Problem statement: Output every entry exactly as given.

The data:
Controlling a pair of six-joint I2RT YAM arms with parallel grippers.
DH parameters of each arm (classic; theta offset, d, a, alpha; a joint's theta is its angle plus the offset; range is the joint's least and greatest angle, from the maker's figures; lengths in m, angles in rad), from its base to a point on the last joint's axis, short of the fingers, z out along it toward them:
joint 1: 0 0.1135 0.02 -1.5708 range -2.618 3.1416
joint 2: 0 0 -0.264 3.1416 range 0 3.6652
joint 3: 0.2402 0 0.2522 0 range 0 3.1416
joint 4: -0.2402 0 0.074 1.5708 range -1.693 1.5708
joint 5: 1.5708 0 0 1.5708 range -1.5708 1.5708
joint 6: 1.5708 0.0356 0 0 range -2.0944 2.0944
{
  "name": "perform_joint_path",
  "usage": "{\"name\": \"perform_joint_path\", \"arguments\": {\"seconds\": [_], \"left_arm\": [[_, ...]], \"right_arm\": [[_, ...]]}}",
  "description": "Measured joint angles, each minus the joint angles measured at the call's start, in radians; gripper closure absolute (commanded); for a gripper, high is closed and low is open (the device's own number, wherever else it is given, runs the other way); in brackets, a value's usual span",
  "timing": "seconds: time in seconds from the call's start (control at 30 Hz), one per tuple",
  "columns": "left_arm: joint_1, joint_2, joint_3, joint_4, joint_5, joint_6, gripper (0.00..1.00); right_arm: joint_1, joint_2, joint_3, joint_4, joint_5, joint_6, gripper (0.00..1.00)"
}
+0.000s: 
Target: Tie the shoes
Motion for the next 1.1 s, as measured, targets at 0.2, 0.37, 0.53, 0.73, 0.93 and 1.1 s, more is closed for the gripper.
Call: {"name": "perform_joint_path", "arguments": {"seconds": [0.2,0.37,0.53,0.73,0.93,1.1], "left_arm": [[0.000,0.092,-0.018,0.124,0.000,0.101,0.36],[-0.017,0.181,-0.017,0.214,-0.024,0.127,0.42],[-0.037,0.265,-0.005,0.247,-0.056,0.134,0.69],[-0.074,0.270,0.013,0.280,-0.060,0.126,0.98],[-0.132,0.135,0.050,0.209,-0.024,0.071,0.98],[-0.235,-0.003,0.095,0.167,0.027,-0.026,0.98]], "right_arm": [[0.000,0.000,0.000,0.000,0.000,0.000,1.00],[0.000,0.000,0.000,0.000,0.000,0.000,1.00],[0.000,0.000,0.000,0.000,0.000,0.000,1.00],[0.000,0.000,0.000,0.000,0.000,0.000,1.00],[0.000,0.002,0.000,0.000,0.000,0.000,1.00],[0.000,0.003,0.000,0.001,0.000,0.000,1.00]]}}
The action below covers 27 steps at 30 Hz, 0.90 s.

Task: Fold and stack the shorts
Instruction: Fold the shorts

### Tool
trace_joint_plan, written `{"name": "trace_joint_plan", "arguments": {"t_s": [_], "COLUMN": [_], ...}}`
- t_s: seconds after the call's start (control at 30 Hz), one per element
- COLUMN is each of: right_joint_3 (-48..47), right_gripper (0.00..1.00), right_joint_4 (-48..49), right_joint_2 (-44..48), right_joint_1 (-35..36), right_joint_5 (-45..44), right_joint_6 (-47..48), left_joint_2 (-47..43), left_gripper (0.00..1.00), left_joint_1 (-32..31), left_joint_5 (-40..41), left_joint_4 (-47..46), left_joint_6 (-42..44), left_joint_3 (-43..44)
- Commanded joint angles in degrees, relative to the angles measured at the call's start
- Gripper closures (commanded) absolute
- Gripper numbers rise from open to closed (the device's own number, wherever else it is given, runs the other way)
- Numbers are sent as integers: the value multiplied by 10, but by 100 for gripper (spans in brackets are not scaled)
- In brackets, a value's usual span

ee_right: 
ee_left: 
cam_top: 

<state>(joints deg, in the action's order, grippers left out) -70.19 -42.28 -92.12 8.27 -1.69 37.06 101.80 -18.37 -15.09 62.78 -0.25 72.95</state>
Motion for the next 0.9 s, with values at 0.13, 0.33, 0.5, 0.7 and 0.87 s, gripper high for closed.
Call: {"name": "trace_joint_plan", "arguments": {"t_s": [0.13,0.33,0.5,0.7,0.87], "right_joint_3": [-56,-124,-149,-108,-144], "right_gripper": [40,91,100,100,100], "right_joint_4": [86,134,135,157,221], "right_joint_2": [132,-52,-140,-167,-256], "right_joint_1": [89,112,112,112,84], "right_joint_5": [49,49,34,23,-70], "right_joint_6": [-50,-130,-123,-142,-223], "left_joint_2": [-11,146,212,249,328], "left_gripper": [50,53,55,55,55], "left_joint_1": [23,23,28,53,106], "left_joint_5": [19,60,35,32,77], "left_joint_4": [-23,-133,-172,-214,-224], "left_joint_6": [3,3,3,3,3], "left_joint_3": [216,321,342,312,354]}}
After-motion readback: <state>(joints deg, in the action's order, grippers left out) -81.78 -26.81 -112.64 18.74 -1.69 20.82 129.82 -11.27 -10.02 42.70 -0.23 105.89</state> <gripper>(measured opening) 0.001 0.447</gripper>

Solution to the exercise:
Controlling a pair of six-joint I2RT YAM arms with parallel grippers.
DH parameters of each arm (classic; theta offset, d, a, alpha; a joint's theta is its angle plus the offset; range is the joint's least and greatest angle, from the maker's figures; lengths in m, angles in rad), from its base to a point on the last joint's axis, short of the fingers, z out along it toward them:
joint 1: 0 0.1135 0.02 -1.5708 range -2.618 3.1416
joint 2: 0 0 -0.264 3.1416 range 0 3.6652
joint 3: 0.2402 0 0.2522 0 range 0 3.1416
joint 4: -0.2402 0 0.074 1.5708 range -1.693 1.5708
joint 5: 1.5708 0 0 1.5708 range -1.5708 1.5708
joint 6: 1.5708 0.0356 0 0 range -2.0944 2.0944
{
  "name": "perform_joint_path",
  "usage": "{\"name\": \"perform_joint_path\", \"arguments\": {\"seconds\": [_], \"left_arm\": [[_, ...]], \"right_arm\": [[_, ...]]}}",
  "description": "Measured joint angles, each minus the joint angles measured at the call's start, in radians; gripper closure absolute (commanded); for a gripper, high is closed and low is open (the device's own number, wherever else it is given, runs the other way); in brackets, a value's usual span",
  "timing": "seconds: time in seconds from the call's start (control at 30 Hz), one per tuple",
  "columns": "left_arm: joint_1, joint_2, joint_3, joint_4, joint_5, joint_6, gripper (0.00..1.00); right_arm: joint_1, joint_2, joint_3, joint_4, joint_5, joint_6, gripper (0.00..1.00)"
}
+0.000s: 
Target: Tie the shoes
Motion for the next 1.1 s, as measured, targets at 0.2, 0.37, 0.53, 0.73, 0.93 and 1.1 s, more is closed for the gripper.
Call: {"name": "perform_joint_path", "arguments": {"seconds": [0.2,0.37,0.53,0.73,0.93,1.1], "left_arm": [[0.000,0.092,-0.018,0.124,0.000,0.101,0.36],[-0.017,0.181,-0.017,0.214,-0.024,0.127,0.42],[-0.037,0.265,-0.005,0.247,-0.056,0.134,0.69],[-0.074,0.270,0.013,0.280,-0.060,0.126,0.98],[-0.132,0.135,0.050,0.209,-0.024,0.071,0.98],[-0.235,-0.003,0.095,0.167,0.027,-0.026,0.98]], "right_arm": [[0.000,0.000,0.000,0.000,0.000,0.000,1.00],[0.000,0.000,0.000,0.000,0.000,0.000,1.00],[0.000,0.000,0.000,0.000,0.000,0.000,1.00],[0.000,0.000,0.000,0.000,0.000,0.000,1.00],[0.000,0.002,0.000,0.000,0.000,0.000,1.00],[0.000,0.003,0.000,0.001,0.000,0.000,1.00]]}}
The action below covers 27 steps at 30 Hz, 0.90 s.

Task: Fold and stack the shorts
Instruction: Fold the shorts

### Tool
trace_joint_plan, written `{"name": "trace_joint_plan", "arguments": {"t_s": [_], "COLUMN": [_], ...}}`
- t_s: seconds after the call's start (control at 30 Hz), one per element
- COLUMN is each of: right_joint_3 (-48..47), right_gripper (0.00..1.00), right_joint_4 (-48..49), right_joint_2 (-44..48), right_joint_1 (-35..36), right_joint_5 (-45..44), right_joint_6 (-47..48), left_joint_2 (-47..43), left_gripper (0.00..1.00), left_joint_1 (-32..31), left_joint_5 (-40..41), left_joint_4 (-47..46), left_joint_6 (-42..44), left_joint_3 (-43..44)
- Commanded joint angles in degrees, relative to the angles measured at the call's start
- Gripper closures (commanded) absolute
- Gripper numbers rise from open to closed (the device's own number, wherever else it is given, runs the other way)
- Numbers are sent as integers: the value multiplied by 10, but by 100 for gripper (spans in brackets are not scaled)
- In brackets, a value's usual span

ee_right: 
ee_left: 
cam_top: 

<state>(joints deg, in the action's order, grippers left out) -70.19 -42.28 -92.12 8.27 -1.69 37.06 101.80 -18.37 -15.09 62.78 -0.25 72.95</state>
Motion for the next 0.9 s, with values at 0.13, 0.33, 0.5, 0.7 and 0.87 s, gripper high for closed.
Call: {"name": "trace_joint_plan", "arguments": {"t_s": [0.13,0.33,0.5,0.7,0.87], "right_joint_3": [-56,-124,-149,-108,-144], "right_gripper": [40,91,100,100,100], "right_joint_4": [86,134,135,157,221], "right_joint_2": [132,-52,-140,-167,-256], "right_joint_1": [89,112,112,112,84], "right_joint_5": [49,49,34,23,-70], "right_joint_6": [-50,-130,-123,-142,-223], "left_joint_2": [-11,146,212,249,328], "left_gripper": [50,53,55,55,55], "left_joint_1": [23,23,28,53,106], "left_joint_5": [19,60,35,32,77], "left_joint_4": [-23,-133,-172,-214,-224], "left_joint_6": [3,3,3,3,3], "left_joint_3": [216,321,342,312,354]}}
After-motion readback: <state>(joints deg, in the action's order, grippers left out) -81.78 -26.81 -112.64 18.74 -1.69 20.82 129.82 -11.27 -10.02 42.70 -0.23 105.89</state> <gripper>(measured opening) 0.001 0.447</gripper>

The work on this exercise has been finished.